In a strongly worded decision, a state judge on Friday struck down Pennsylvania’s 2012 law requiring voters to produce a state-approved photo ID at the polls, setting up a potential Supreme Court confrontation that could have implications for other such laws across the country.
The judge, Bernard L. McGinley of Commonwealth Court, ruled that the law hampered the ability of hundreds of thousands of Pennsylvanians to cast their ballots, with the burden falling most heavily on elderly, disabled and low-income residents, and that the state’s reason for the law — that it was needed to combat voter fraud — was not supported by the facts.
“Voting laws are designed to assure a free and fair election,” the judge wrote in his 103-page decision. “The voter ID law does not further this goal.”
In addition, Judge McGinley ruled, the state’s $5 million campaign to explain the law had been full of misinformation that has never been corrected. He also said that the free IDs that were supposed to be made available to those without driver’s licenses or other approved photo identification were difficult and sometimes impossible to obtain.
Opponents of voter IDs called the ruling a “devastating indictment” of the Pennsylvania law.
The case is now expected to go to the State Supreme Court. Attorney General Kathleen Kane said in a statement Friday that she was awaiting instructions from the governor about how to proceed.
James Schultz, the governor’s general counsel, said the state was studying the ruling. “We continue to evaluate the opinion and will shortly determine whether post-trial motions are appropriate,” he said. It was also unclear whether, if there is an appeal, the high court would be able to rule in time to allow the law to take effect for May’s primary.
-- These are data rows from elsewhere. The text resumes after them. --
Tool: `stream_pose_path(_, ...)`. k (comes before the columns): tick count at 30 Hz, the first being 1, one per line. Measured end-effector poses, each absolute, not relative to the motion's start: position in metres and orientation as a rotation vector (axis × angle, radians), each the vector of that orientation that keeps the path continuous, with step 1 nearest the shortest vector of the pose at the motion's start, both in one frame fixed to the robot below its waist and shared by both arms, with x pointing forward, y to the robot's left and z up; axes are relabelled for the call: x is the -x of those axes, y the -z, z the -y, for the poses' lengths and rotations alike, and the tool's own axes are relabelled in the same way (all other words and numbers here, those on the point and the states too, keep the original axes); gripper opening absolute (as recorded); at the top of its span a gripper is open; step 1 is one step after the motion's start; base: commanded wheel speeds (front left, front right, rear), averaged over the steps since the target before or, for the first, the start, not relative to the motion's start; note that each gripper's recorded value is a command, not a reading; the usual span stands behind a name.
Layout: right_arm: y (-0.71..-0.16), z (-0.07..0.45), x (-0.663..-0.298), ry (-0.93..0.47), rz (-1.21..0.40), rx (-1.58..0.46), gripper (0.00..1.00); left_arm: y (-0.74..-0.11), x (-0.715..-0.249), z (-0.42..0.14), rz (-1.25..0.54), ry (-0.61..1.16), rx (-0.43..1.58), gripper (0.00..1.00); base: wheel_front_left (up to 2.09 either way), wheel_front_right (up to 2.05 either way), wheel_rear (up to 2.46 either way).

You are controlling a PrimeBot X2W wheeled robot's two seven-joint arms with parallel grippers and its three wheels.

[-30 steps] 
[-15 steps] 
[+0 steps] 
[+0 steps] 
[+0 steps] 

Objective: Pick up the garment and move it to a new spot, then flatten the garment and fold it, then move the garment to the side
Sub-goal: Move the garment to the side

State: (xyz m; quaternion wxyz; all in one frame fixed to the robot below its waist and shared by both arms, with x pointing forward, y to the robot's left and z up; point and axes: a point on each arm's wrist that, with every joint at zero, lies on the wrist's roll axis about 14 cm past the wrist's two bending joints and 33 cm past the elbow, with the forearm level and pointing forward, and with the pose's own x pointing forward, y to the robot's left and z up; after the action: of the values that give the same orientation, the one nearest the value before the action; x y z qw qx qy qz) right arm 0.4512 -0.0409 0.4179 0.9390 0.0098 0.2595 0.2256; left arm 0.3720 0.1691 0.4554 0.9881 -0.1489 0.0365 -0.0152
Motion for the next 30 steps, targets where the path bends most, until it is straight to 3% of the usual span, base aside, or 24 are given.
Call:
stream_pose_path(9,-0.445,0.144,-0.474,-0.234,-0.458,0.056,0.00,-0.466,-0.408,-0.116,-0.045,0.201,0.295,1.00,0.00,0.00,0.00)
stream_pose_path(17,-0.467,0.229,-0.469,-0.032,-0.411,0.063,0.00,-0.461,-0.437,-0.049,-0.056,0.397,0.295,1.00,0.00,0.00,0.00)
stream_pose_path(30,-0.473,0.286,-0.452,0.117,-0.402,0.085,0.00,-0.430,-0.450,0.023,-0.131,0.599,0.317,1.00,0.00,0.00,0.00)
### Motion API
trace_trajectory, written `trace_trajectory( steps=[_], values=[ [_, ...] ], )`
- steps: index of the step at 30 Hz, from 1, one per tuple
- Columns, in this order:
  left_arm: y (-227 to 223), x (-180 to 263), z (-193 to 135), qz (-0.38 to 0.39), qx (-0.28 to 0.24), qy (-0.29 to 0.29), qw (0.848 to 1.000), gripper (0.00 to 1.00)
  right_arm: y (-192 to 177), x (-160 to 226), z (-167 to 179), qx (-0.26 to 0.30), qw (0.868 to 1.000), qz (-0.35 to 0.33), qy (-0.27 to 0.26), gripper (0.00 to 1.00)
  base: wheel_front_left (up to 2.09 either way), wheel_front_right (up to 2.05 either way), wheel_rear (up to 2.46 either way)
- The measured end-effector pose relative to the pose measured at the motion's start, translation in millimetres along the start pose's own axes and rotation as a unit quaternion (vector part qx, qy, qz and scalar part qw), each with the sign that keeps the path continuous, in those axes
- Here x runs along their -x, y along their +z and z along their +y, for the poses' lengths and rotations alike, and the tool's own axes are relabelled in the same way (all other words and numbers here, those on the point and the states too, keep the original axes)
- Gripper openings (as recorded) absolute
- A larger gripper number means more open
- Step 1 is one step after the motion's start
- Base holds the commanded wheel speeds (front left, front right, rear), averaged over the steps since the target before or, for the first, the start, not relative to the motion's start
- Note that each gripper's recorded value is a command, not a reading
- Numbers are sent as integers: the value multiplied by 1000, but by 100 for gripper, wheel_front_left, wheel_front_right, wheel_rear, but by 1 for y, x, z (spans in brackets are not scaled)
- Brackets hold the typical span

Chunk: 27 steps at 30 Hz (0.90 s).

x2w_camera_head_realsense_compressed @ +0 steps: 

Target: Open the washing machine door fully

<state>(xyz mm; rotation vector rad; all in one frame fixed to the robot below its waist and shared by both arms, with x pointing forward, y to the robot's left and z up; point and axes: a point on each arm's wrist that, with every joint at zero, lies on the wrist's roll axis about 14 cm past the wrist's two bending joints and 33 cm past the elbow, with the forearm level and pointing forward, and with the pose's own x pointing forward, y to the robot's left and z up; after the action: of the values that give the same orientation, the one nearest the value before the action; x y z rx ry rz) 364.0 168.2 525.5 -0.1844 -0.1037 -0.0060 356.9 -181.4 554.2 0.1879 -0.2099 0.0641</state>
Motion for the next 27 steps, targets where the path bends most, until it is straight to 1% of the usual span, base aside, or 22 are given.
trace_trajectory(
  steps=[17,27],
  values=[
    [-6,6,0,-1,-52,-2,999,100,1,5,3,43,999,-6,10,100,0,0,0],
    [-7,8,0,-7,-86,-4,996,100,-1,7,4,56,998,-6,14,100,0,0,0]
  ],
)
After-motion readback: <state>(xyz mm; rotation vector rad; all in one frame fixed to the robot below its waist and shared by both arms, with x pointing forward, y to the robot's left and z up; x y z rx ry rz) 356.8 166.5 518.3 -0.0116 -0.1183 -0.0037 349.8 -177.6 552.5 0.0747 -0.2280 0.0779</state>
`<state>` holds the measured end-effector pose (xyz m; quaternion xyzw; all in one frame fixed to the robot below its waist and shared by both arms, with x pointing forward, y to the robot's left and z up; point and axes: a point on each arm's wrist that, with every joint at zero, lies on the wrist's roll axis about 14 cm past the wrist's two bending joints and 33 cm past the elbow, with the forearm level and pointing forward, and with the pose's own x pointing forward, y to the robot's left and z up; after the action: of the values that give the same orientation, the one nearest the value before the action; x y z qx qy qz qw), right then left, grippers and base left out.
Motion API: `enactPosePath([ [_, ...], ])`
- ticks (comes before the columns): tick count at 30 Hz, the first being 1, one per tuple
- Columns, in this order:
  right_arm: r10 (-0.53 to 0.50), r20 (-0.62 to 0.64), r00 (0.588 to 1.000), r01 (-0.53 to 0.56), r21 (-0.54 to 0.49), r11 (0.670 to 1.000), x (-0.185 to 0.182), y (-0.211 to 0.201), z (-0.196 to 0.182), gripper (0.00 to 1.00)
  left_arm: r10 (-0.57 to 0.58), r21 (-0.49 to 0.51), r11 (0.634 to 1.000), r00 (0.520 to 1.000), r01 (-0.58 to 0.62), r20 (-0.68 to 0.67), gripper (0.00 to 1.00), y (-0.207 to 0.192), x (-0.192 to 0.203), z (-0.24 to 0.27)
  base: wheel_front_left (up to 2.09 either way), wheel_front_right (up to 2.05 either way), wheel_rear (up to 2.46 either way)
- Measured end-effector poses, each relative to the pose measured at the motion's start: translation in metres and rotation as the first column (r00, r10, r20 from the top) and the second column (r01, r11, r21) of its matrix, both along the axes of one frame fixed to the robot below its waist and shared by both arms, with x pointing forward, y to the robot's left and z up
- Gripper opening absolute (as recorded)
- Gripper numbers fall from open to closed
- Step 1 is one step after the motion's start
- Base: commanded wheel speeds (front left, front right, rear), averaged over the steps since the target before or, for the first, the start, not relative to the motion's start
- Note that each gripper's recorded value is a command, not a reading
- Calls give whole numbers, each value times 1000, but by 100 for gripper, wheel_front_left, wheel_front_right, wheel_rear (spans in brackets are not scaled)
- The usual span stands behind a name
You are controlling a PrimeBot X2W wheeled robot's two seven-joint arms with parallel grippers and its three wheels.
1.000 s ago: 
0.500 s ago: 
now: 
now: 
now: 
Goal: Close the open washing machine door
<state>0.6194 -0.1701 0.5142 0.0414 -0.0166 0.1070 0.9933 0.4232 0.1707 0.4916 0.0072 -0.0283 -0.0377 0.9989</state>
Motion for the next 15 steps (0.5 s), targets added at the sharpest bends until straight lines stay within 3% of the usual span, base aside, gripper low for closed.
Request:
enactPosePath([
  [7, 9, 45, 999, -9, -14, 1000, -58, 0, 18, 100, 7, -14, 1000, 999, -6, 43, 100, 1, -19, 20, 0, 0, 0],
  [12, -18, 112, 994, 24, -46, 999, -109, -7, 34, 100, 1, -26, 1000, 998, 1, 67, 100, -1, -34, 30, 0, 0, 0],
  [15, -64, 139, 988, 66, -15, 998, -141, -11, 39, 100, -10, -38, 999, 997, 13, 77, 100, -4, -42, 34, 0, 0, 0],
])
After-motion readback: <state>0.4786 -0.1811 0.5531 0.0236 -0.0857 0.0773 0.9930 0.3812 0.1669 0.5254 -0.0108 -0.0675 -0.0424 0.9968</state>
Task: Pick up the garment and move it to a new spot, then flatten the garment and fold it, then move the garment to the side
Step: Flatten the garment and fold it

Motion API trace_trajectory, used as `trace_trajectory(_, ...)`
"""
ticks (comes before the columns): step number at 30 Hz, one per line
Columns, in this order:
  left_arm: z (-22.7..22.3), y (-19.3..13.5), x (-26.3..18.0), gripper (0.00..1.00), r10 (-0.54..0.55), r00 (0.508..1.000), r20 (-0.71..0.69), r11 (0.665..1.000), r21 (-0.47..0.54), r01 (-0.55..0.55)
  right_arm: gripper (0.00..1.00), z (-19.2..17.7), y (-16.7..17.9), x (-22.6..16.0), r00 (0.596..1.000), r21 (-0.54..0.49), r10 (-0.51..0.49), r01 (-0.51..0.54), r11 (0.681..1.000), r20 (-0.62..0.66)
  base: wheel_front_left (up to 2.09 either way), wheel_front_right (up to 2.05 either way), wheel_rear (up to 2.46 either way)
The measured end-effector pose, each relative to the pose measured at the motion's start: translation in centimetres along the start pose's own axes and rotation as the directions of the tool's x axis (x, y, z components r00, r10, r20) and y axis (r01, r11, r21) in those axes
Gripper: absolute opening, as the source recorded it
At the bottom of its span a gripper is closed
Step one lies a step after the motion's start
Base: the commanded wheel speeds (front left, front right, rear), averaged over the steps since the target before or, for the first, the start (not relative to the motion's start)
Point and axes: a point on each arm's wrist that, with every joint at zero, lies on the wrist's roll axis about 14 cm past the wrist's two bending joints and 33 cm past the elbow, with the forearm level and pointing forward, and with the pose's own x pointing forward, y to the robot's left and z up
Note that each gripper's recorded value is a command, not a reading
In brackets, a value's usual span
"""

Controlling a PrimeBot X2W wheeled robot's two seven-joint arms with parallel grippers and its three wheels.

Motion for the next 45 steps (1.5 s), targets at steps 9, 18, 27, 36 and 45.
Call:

As in other states that have passed similar voter ID laws in recent years, Pennsylvania’s law was spearheaded by Republican legislators and signed by a Republican governor, in Pennsylvania’s case without any Democratic legislative support. Judge McGinley is a Democrat.
Supporters of the law — which is intended to combat one type of potential fraud, that of unqualified people trying to vote in person — have said it is needed to make sure the person who casts the ballot is the person who is registered to vote.
Opponents contend that such fraud is rare — in Pennsylvania’s case, the state could not point to a single incident — and that the laws were intended to suppress Democratic turnout, since those who do not possess a state-approved photo ID are more likely to be in groups that tend to vote Democratic.
“The type of problem that is addressed by voter ID laws is virtually nonexistent, which does raise the question of why they are passing these laws,” Witold Walczak, legal director of the A.C.L.U. of Pennsylvania, said after Friday’s ruling. “And the answer is that it is a voter suppression tool.”
Proponents of voter ID laws, which are being challenged across the country, had pointed to a 2008 United States Supreme Court decision that upheld Indiana’s voter ID law, many of whose provisions are similar to Pennsylvania’s. That case, though, had been fought in federal courts. Pennsylvania’s case was in state court.
Wendy R. Weiser, director of the Democracy Program at the Brennan Center for Justice at New York University, said the two cases also differed in the facts that were considered. The Indiana case involved a law that had not yet been implemented, while the Pennsylvania case was able to point to the actual impact of the initial rollout of the law, particularly the ability of voters to get the free, state-issued photo IDs.
“The court really looked at the actual impact of the law,” Ms. Weiser said. “Some of the past decisions have come without doing a real, close look at the impact. The issue is how they affect people in practice, not in theory. And in practice, it turns out that a significant number of people can’t get the photo ID they need.”
The opponents of Pennsylvania’s law said they felt the decision could have significant repercussions in similar lawsuits in other states, though they stressed that each state’s circumstances were different.
A 2012 court challenge to the Pennsylvania law ended with the State Supreme Court kicking it back to the lower court for a new trial, which culminated in Friday’s ruling. The earlier decision also blocked the law until the new trial could be concluded, and Friday’s ruling means that the law will never take effect unless the ruling is overturned.
The plaintiffs in the Pennsylvania case included several voters who believed they had been disenfranchised, as well as the N.A.A.C.P., the Pennsylvania League of Women Voters and Philadelphia’s Homeless Advocacy Project.
“We feel we are in a very good position to be able to defend this law when it goes before the Supreme Court,” Mr. Walczak said, “though it would be foolish to try to predict what the Supreme Court will do.”